LETTER FROM AN UNKNOWN WOMAN de Max Ophüls
Sélection Cannes Classics 2021
Histoire d'amour et d'oubli
C’est en version restaurée qu’est présenté le film Letter from an unknown woman (1948) de Max Ophülus dans la section Cannes Classics du festival cette année. Un drame romantique librement adapté de la nouvelle éponyme de Stefan Zweig, mettant en scène Joan Fontaine et Louis Jourdan dans les rôles titres. Une rencontre imprévue, un coup de foudre comme on les connaît si bien au cinéma. Pourtant, ce n’est pas tant l’histoire d’amour qui importe que ce qui en découle : l’oubli d’une passion, d’un visage. « Je serais là dans deux semaines » crie Stefan Brand à la porte du train, laissant derrière lui le souvenir d’une femme qu’il ne reverra que des années plus tard.

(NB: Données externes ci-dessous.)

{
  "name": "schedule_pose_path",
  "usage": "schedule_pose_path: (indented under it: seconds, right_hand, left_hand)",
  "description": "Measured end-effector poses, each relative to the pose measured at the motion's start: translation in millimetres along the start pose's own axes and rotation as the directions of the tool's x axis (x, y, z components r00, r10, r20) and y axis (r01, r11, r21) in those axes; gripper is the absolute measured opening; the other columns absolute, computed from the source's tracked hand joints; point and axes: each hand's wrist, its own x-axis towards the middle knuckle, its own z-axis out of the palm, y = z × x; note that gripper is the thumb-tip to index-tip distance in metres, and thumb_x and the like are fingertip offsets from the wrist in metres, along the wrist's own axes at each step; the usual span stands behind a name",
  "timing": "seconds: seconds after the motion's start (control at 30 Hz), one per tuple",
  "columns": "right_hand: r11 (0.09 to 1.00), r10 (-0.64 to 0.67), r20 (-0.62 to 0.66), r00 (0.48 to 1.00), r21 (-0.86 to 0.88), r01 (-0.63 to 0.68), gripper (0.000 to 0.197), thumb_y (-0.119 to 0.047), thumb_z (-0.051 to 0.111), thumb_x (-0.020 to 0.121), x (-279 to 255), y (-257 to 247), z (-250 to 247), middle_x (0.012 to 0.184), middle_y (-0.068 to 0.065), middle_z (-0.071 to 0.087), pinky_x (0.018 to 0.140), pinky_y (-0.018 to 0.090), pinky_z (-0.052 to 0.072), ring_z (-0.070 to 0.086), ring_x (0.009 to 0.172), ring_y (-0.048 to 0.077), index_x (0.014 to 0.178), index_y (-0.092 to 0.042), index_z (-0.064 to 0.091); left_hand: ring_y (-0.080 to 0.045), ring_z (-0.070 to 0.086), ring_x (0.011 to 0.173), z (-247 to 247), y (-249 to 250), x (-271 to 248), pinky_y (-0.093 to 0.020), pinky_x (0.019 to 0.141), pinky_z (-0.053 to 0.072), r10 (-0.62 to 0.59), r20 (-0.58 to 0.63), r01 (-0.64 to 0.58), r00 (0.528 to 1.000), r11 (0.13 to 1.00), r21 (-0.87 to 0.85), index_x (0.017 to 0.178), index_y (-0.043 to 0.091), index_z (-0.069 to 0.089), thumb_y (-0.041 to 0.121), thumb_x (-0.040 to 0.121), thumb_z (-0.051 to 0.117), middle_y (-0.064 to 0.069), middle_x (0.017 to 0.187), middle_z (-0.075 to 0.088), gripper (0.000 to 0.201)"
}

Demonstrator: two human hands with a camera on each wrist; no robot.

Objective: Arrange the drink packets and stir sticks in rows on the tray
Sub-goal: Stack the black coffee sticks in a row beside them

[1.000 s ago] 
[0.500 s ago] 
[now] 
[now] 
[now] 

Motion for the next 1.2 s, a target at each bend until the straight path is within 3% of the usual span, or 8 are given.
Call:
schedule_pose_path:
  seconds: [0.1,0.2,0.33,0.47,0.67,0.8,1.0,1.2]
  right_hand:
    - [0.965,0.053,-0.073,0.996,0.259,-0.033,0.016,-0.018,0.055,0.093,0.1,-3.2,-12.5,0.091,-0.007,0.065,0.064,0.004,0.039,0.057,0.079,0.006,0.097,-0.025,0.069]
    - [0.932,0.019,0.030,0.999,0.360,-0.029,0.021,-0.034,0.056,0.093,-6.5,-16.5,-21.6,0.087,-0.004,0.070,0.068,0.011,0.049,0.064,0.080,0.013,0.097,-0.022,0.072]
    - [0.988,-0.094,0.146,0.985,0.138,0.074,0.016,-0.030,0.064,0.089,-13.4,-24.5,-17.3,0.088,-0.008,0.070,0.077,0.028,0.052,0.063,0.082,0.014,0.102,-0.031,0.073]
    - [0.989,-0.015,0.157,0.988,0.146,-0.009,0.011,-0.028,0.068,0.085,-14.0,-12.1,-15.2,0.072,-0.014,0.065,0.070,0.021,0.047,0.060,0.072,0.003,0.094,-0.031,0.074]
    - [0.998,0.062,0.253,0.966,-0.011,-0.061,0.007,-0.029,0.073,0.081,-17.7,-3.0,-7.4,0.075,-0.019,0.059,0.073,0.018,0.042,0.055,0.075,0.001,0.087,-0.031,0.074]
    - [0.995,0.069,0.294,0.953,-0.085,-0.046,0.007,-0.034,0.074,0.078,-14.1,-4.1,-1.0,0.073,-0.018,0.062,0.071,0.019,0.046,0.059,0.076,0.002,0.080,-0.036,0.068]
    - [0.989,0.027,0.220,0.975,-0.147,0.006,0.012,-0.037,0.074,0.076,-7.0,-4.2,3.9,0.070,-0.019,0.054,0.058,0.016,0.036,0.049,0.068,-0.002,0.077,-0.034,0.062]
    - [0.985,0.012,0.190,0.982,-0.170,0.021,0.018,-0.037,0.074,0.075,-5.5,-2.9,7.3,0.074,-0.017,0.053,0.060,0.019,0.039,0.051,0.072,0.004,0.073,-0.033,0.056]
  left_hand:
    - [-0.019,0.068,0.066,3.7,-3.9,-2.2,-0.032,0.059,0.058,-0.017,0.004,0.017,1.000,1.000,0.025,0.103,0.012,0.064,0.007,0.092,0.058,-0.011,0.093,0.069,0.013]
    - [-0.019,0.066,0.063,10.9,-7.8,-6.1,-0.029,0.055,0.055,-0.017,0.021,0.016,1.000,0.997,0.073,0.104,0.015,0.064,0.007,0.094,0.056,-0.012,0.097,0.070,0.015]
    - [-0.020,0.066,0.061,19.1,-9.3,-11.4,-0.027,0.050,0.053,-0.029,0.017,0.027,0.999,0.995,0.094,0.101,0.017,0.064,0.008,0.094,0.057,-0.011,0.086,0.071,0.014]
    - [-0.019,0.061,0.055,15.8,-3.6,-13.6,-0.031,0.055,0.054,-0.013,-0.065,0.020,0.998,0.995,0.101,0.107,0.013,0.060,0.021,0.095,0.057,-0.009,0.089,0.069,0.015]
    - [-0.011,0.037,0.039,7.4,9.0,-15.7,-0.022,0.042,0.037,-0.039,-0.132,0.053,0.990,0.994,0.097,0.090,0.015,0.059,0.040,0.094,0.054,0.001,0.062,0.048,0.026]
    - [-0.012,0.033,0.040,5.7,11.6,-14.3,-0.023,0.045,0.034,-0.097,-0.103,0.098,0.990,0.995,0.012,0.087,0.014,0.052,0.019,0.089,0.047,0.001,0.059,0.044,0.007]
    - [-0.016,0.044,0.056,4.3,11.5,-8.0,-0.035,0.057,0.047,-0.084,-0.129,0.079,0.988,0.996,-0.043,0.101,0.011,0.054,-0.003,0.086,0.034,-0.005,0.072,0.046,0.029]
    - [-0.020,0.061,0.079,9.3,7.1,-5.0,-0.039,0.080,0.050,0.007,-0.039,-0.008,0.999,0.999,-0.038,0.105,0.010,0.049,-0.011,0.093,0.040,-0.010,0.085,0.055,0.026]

Avec sa carrière de pianiste, les rencontres ne manquent pas pour lui alors que Lisa Berndle, incarnée par Joan Fontaine, élève leur enfant seule, sans lui faire part de sa grossesse. Un mariage de confort plus tard, le musicien et amant réapparaît dans la vie de Lisa et tout est à nouveau bouleversé. Prête à quitter ce qu’elle a construit pour cet homme, elle se rend compte qu’elle n’est pour lui qu’une inconnue, il se comporte avec elle comme il le ferait avec une autre femme, en employant les mêmes gestes, en prononçant les mêmes mots. Vient alors la lettre, celle qu'elle écrit pour lui témoigner de leur histoire, dernier lien entre les deux amants.
L’intrigue place les personnages dans des rôles bien défini : la femme tombe éperdument amoureuse d’un homme qui, malgré les apparences et les belles paroles à tôt fait d’oublier ce qu’ils ont vécu. Alors qu’elle est dans l’attente et dans la projection de celui qu’elle aime, il parcourt la terre à la recherche de la gloire et du succès.
« Malgré les problématiques que pose le film à nos yeux d’aujourd’hui, Lisa aborde un caractère affirmé, elle sait dire non et elle le fait sans sourcilier ».
Non au mariage d’argent, non à un homme qui ne l’a considère pas pour qui elle est. Bien que la peine du personnage se fasse ressentir, le réalisateur ne tombe pas dans le drama : la jeune femme construit sa vie de manière indépendante jusqu’à ce que l’ordre des choses ne viennent une nouvelle fois tout bouleverser. Lisa est un personnage complexe, oscillant entre affirmation et soumission vis-à-vis de Stefan, elle ne le recontacte pas, ne veut pas lui demander d’aide mais sa vie est basée sur le souvenir de leur rencontre. Lorsqu’on lui demande si elle est heureuse, elle ne répond pas, ou demande avec amertume pourquoi elle ne le serait pas.
« Quelques longueurs se font sentir au début de l’intrigue avec la mise en perspective des deux personnages et l’établissement de la rencontre mais le réalisateur réussit à nous plonger dans son univers tout aussi poétique que dramatique ».
L’histoire d’une lettre, d’une rencontre quelques années plus tôt, celle qui forge et détruit une vie tout à la fois. L’oubli comme pire des trahisons, la bascule du tout dernier espoir.